Task to carry out
Could you output each line of the data that follows exactly?

Records from a data source:
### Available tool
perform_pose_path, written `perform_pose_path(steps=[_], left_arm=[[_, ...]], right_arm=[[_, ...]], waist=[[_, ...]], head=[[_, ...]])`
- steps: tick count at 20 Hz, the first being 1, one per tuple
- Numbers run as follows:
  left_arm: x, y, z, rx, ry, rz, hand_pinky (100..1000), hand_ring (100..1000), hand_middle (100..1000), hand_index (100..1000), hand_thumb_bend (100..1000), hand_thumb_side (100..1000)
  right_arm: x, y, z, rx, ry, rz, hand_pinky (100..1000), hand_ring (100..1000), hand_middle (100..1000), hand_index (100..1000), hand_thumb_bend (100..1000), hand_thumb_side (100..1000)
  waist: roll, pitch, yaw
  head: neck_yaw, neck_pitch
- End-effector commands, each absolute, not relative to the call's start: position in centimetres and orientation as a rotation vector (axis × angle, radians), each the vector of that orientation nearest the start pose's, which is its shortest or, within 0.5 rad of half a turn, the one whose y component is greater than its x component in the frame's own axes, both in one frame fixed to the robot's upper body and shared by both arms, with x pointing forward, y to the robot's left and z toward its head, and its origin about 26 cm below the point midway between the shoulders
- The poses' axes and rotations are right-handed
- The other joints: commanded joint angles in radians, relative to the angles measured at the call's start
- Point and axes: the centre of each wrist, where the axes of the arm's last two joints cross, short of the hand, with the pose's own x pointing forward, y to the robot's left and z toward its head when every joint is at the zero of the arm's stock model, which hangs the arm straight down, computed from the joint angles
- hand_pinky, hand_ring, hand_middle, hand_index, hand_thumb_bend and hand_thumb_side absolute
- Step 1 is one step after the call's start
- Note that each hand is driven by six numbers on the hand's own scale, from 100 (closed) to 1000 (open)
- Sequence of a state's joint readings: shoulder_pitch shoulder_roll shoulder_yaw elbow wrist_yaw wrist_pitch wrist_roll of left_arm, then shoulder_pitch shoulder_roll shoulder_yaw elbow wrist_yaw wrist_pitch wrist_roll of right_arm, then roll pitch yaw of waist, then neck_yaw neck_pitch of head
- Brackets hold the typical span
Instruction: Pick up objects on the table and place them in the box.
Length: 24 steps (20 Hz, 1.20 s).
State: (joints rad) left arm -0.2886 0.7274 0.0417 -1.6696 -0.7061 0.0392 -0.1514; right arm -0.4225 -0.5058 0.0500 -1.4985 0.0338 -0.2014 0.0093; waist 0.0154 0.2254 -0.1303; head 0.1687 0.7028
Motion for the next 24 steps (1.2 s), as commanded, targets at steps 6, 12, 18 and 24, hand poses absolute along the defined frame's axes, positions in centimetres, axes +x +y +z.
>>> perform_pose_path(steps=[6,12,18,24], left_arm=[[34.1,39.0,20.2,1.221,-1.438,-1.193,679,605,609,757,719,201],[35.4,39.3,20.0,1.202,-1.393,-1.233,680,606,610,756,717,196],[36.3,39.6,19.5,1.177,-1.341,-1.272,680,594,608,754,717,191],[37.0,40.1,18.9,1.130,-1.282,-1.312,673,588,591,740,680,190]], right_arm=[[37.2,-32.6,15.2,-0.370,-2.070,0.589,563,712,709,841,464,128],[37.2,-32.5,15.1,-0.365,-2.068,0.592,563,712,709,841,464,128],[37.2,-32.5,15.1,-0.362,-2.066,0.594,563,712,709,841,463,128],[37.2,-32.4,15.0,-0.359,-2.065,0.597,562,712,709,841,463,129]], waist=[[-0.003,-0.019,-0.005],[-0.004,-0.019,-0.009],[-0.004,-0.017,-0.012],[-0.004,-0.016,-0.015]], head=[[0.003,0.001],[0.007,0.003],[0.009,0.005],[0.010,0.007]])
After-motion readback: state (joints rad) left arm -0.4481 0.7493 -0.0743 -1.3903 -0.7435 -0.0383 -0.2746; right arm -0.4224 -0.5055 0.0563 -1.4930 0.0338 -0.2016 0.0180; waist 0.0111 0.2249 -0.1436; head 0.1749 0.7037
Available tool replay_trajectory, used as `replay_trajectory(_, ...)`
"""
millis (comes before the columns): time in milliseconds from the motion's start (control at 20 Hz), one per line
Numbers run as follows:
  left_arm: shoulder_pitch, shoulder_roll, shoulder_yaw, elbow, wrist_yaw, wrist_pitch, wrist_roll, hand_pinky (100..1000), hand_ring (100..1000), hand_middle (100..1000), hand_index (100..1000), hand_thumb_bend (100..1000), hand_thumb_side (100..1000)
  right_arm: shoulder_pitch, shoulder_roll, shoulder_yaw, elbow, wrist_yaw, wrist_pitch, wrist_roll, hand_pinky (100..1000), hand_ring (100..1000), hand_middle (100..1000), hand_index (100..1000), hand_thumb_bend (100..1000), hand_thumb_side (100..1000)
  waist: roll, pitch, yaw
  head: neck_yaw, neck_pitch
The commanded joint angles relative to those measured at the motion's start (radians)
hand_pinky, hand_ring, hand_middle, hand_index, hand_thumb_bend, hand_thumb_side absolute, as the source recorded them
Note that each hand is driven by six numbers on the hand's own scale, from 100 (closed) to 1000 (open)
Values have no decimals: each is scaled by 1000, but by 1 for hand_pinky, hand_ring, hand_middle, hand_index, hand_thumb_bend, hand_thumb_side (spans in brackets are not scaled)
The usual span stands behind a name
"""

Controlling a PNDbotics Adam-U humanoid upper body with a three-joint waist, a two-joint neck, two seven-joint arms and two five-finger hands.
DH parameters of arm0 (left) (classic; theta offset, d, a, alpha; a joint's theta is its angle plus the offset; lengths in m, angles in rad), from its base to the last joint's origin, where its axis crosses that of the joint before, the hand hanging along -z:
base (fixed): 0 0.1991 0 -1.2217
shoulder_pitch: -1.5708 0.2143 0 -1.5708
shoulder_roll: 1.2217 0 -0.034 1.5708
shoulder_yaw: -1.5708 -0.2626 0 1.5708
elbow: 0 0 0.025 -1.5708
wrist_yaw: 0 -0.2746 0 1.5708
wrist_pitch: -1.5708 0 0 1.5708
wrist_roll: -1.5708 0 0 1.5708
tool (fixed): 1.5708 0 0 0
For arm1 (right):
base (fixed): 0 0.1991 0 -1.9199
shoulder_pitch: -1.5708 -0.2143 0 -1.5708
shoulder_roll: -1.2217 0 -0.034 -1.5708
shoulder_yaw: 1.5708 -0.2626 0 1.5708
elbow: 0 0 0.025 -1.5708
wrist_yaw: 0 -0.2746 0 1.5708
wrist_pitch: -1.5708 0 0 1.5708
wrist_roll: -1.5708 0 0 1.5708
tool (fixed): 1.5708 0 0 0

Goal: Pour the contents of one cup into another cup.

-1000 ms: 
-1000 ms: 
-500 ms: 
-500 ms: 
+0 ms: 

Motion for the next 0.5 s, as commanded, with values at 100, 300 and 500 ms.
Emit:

Your solution
### Available tool
perform_pose_path, written `perform_pose_path(steps=[_], left_arm=[[_, ...]], right_arm=[[_, ...]], waist=[[_, ...]], head=[[_, ...]])`
- steps: tick count at 20 Hz, the first being 1, one per tuple
- Numbers run as follows:
  left_arm: x, y, z, rx, ry, rz, hand_pinky (100..1000), hand_ring (100..1000), hand_middle (100..1000), hand_index (100..1000), hand_thumb_bend (100..1000), hand_thumb_side (100..1000)
  right_arm: x, y, z, rx, ry, rz, hand_pinky (100..1000), hand_ring (100..1000), hand_middle (100..1000), hand_index (100..1000), hand_thumb_bend (100..1000), hand_thumb_side (100..1000)
  waist: roll, pitch, yaw
  head: neck_yaw, neck_pitch
- End-effector commands, each absolute, not relative to the call's start: position in centimetres and orientation as a rotation vector (axis × angle, radians), each the vector of that orientation nearest the start pose's, which is its shortest or, within 0.5 rad of half a turn, the one whose y component is greater than its x component in the frame's own axes, both in one frame fixed to the robot's upper body and shared by both arms, with x pointing forward, y to the robot's left and z toward its head, and its origin about 26 cm below the point midway between the shoulders
- The poses' axes and rotations are right-handed
- The other joints: commanded joint angles in radians, relative to the angles measured at the call's start
- Point and axes: the centre of each wrist, where the axes of the arm's last two joints cross, short of the hand, with the pose's own x pointing forward, y to the robot's left and z toward its head when every joint is at the zero of the arm's stock model, which hangs the arm straight down, computed from the joint angles
- hand_pinky, hand_ring, hand_middle, hand_index, hand_thumb_bend and hand_thumb_side absolute
- Step 1 is one step after the call's start
- Note that each hand is driven by six numbers on the hand's own scale, from 100 (closed) to 1000 (open)
- Sequence of a state's joint readings: shoulder_pitch shoulder_roll shoulder_yaw elbow wrist_yaw wrist_pitch wrist_roll of left_arm, then shoulder_pitch shoulder_roll shoulder_yaw elbow wrist_yaw wrist_pitch wrist_roll of right_arm, then roll pitch yaw of waist, then neck_yaw neck_pitch of head
- Brackets hold the typical span
Instruction: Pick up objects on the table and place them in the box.
Length: 24 steps (20 Hz, 1.20 s).
State: (joints rad) left arm -0.2886 0.7274 0.0417 -1.6696 -0.7061 0.0392 -0.1514; right arm -0.4225 -0.5058 0.0500 -1.4985 0.0338 -0.2014 0.0093; waist 0.0154 0.2254 -0.1303; head 0.1687 0.7028
Motion for the next 24 steps (1.2 s), as commanded, targets at steps 6, 12, 18 and 24, hand poses absolute along the defined frame's axes, positions in centimetres, axes +x +y +z.
>>> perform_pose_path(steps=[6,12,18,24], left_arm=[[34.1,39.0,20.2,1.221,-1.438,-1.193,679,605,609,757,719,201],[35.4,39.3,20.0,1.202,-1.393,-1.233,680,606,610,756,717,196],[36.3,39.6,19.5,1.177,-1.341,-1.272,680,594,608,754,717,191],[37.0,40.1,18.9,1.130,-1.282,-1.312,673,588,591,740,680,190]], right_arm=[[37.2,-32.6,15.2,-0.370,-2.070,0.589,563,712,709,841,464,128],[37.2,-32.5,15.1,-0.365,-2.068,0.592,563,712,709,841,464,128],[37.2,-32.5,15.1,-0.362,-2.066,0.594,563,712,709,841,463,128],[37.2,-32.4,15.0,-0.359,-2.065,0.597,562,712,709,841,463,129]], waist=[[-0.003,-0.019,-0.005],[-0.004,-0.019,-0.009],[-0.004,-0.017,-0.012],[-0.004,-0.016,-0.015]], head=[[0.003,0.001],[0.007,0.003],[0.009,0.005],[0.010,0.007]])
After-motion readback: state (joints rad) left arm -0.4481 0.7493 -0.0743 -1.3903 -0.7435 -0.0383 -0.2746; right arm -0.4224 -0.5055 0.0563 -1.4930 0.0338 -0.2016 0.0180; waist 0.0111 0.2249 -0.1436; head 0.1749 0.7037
Available tool replay_trajectory, used as `replay_trajectory(_, ...)`
"""
millis (comes before the columns): time in milliseconds from the motion's start (control at 20 Hz), one per line
Numbers run as follows:
  left_arm: shoulder_pitch, shoulder_roll, shoulder_yaw, elbow, wrist_yaw, wrist_pitch, wrist_roll, hand_pinky (100..1000), hand_ring (100..1000), hand_middle (100..1000), hand_index (100..1000), hand_thumb_bend (100..1000), hand_thumb_side (100..1000)
  right_arm: shoulder_pitch, shoulder_roll, shoulder_yaw, elbow, wrist_yaw, wrist_pitch, wrist_roll, hand_pinky (100..1000), hand_ring (100..1000), hand_middle (100..1000), hand_index (100..1000), hand_thumb_bend (100..1000), hand_thumb_side (100..1000)
  waist: roll, pitch, yaw
  head: neck_yaw, neck_pitch
The commanded joint angles relative to those measured at the motion's start (radians)
hand_pinky, hand_ring, hand_middle, hand_index, hand_thumb_bend, hand_thumb_side absolute, as the source recorded them
Note that each hand is driven by six numbers on the hand's own scale, from 100 (closed) to 1000 (open)
Values have no decimals: each is scaled by 1000, but by 1 for hand_pinky, hand_ring, hand_middle, hand_index, hand_thumb_bend, hand_thumb_side (spans in brackets are not scaled)
The usual span stands behind a name
"""

Controlling a PNDbotics Adam-U humanoid upper body with a three-joint waist, a two-joint neck, two seven-joint arms and two five-finger hands.
DH parameters of arm0 (left) (classic; theta offset, d, a, alpha; a joint's theta is its angle plus the offset; lengths in m, angles in rad), from its base to the last joint's origin, where its axis crosses that of the joint before, the hand hanging along -z:
base (fixed): 0 0.1991 0 -1.2217
shoulder_pitch: -1.5708 0.2143 0 -1.5708
shoulder_roll: 1.2217 0 -0.034 1.5708
shoulder_yaw: -1.5708 -0.2626 0 1.5708
elbow: 0 0 0.025 -1.5708
wrist_yaw: 0 -0.2746 0 1.5708
wrist_pitch: -1.5708 0 0 1.5708
wrist_roll: -1.5708 0 0 1.5708
tool (fixed): 1.5708 0 0 0
For arm1 (right):
base (fixed): 0 0.1991 0 -1.9199
shoulder_pitch: -1.5708 -0.2143 0 -1.5708
shoulder_roll: -1.2217 0 -0.034 -1.5708
shoulder_yaw: 1.5708 -0.2626 0 1.5708
elbow: 0 0 0.025 -1.5708
wrist_yaw: 0 -0.2746 0 1.5708
wrist_pitch: -1.5708 0 0 1.5708
wrist_roll: -1.5708 0 0 1.5708
tool (fixed): 1.5708 0 0 0

Goal: Pour the contents of one cup into another cup.

-1000 ms: 
-1000 ms: 
-500 ms: 
-500 ms: 
+0 ms: 

Motion for the next 0.5 s, as commanded, with values at 100, 300 and 500 ms.
Emit:

No additional output is needed.